Today’s ruling improved the prospects of the court ruling on the question of whether Shell is liable for years of oil spills in the Niger Delta. These spills have caused both economic harm and environmental devastation to residents.
A press statement released today offered a summary of the landmark verdict by the Court of Appeal sitting in The Hague. Sunny Ofehe, a Nigerian environmental and human rights activist, witnessed the proceedings at The Hague. Mr. Ofehe of the Hope for Niger Delta Campaign hailed the court’s ruling as “a historical verdict and a reward for the doggedness of the poor Niger Delta farmers who have spent years searching for justice and compensation.” He added, “I salute the courage of the Dutch court and hopefully the search for proper justice can begin.”
Behind the case against Shell are four Nigerian farmers who are seeking compensation from the multinational firm for extensive damage they sustained as a result of oil leakages from Shell’s underground pipelines and an oil well between 2004 and 2007. The plaintiffs are also demanding that the oil company invest more effort in cleaning up its widespread pollution and preventing further spillage. A group called Milieudefensie, the Dutch branch of Friends of the Earth International, joined the farmers as plaintiffs in the case.
Channa Samkalden, a lawyer representing the farmers and Friends of the Earth, described the lawsuit as “every respect a landmark case.”
Shell responded to the lawsuit by rejecting liability, claiming that the leaks resulted from sabotage. The company also argued that, under Nigerian law, the firm had no liability. Besides, the firm’s lawyers contended that the company had adequately cleaned up the pollution.
The lawsuit is against both Shell’s Dutch parent company and the operating company in Nigeria. The lawsuit was filed at The Hague in the Netherlands where the oil company’s parent company has its corporate headquarters.
Lawyers representing Shell argued that the fact the parent company’s offices are located at the Hague was not a sufficient ground for the Dutch court to assume jurisdiction in the case. The company argued that the claims against the Dutch parent company were bound to fail, contending that legal proceedings should have been instituted in Nigeria, where the leaks and alleged damage happened.
In a remarkable disagreement with the firm’s position, the Dutch Court of Appeal ruled that it could not establish in advance that the parent company was not liable for possible negligence by the Nigerian operating company. The court therefore approved the combination of the lawsuit against the parent company and its Nigerian subsidiary.
The Court of Appeal also decided that it was too early to assume that the leaks were caused by sabotage. It therefore ordered Shell to give the plaintiffs access to documents relating to the spills as well as corporate knowledge of their causes and impact. The court however imposed conditions on access to these documents, since they may contain confidential business information.

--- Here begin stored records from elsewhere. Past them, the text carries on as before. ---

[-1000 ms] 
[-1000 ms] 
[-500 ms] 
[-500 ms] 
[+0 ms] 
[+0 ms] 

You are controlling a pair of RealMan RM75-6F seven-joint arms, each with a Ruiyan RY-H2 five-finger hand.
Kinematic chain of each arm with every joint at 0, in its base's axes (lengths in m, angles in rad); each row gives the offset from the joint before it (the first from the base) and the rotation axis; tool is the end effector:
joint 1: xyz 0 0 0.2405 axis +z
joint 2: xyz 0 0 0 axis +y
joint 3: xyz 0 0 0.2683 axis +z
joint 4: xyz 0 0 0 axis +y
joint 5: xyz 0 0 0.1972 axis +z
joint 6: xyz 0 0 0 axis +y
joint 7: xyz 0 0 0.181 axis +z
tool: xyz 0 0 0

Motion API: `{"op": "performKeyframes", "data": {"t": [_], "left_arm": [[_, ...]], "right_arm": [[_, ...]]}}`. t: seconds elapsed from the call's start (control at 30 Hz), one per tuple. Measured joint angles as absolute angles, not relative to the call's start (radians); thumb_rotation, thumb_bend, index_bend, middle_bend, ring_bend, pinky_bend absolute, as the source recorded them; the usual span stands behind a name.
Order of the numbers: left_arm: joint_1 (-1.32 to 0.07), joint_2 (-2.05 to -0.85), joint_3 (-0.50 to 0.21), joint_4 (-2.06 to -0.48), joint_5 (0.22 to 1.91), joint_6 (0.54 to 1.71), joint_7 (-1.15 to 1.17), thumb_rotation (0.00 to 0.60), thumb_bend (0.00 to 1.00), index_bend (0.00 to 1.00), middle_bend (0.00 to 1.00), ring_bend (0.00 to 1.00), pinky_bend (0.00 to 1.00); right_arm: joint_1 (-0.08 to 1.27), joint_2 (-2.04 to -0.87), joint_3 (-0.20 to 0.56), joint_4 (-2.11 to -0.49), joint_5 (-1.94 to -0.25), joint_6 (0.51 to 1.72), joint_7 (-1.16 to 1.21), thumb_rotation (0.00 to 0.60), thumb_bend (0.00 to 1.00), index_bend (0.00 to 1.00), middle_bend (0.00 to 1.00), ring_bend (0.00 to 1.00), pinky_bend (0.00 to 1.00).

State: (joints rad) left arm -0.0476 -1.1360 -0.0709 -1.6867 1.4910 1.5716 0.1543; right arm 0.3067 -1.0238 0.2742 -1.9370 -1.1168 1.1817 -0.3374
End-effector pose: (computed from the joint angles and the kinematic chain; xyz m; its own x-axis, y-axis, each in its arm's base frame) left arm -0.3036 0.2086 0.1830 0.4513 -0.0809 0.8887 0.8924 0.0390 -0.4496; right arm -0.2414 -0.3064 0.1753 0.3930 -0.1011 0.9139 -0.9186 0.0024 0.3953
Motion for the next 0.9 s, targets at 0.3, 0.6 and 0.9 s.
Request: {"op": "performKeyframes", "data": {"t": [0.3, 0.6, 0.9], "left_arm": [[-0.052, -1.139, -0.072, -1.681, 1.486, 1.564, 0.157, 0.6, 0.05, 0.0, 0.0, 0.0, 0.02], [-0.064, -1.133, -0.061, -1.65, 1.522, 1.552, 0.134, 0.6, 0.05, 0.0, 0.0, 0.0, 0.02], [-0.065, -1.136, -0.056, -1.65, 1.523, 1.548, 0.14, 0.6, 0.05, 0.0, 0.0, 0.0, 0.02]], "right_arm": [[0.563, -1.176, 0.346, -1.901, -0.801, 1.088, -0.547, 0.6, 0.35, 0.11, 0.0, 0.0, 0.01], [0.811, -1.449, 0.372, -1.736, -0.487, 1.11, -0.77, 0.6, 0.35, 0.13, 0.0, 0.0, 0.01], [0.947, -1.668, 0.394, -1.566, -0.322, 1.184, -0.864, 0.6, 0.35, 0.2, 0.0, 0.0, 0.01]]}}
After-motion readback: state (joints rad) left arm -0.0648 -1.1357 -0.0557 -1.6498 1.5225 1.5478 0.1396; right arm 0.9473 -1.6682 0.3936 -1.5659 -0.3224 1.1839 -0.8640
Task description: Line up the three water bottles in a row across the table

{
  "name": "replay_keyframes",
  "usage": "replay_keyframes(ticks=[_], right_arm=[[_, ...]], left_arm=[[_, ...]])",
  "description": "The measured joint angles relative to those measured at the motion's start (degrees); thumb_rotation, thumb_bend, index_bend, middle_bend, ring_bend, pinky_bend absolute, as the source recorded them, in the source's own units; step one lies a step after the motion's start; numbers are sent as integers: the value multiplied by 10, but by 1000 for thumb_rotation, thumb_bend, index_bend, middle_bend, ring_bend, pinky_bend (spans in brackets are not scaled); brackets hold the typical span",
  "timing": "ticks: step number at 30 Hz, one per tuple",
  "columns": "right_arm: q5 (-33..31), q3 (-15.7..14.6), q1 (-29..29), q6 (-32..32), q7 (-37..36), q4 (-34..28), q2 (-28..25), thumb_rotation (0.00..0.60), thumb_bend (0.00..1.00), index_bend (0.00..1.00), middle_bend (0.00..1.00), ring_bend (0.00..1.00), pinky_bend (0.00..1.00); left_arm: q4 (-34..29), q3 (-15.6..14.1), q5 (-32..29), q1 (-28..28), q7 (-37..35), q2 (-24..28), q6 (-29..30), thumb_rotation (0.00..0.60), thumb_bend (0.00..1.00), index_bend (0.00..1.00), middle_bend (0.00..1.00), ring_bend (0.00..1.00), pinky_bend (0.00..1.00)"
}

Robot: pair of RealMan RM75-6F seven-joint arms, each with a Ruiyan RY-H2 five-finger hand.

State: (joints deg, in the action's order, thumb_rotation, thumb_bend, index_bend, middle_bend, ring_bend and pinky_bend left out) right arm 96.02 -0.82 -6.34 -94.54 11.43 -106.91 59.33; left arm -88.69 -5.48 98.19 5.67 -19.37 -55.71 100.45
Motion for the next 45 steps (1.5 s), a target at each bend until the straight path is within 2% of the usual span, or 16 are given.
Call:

The most important condition is that the documents should be provided for inspection at the office of a notary public. In addition, the court ruled that the plaintiffs, the four farmers and Milieudefensie, must bear the financial expense of inspecting the documents. In addition, only lawyers representing both parties as well as the judges would have access to the documents.
Geert Ritsema of Friends of the Earth praised the court’s ruling as “a landslide victory for environmentalists and these four brave Nigerian farmers who, for more than seven years, have had the courage to take on one of the most powerful companies in the world. This ruling is a ray of hope for other victims of environmental degradation, human rights violations and other misconduct by large corporations.”
One of the farmers, Alali Efanga, said, “This ruling offers hope that Shell will finally begin to restore the soil around my village so that I will once again be able to take up farming and fishing on my own land.”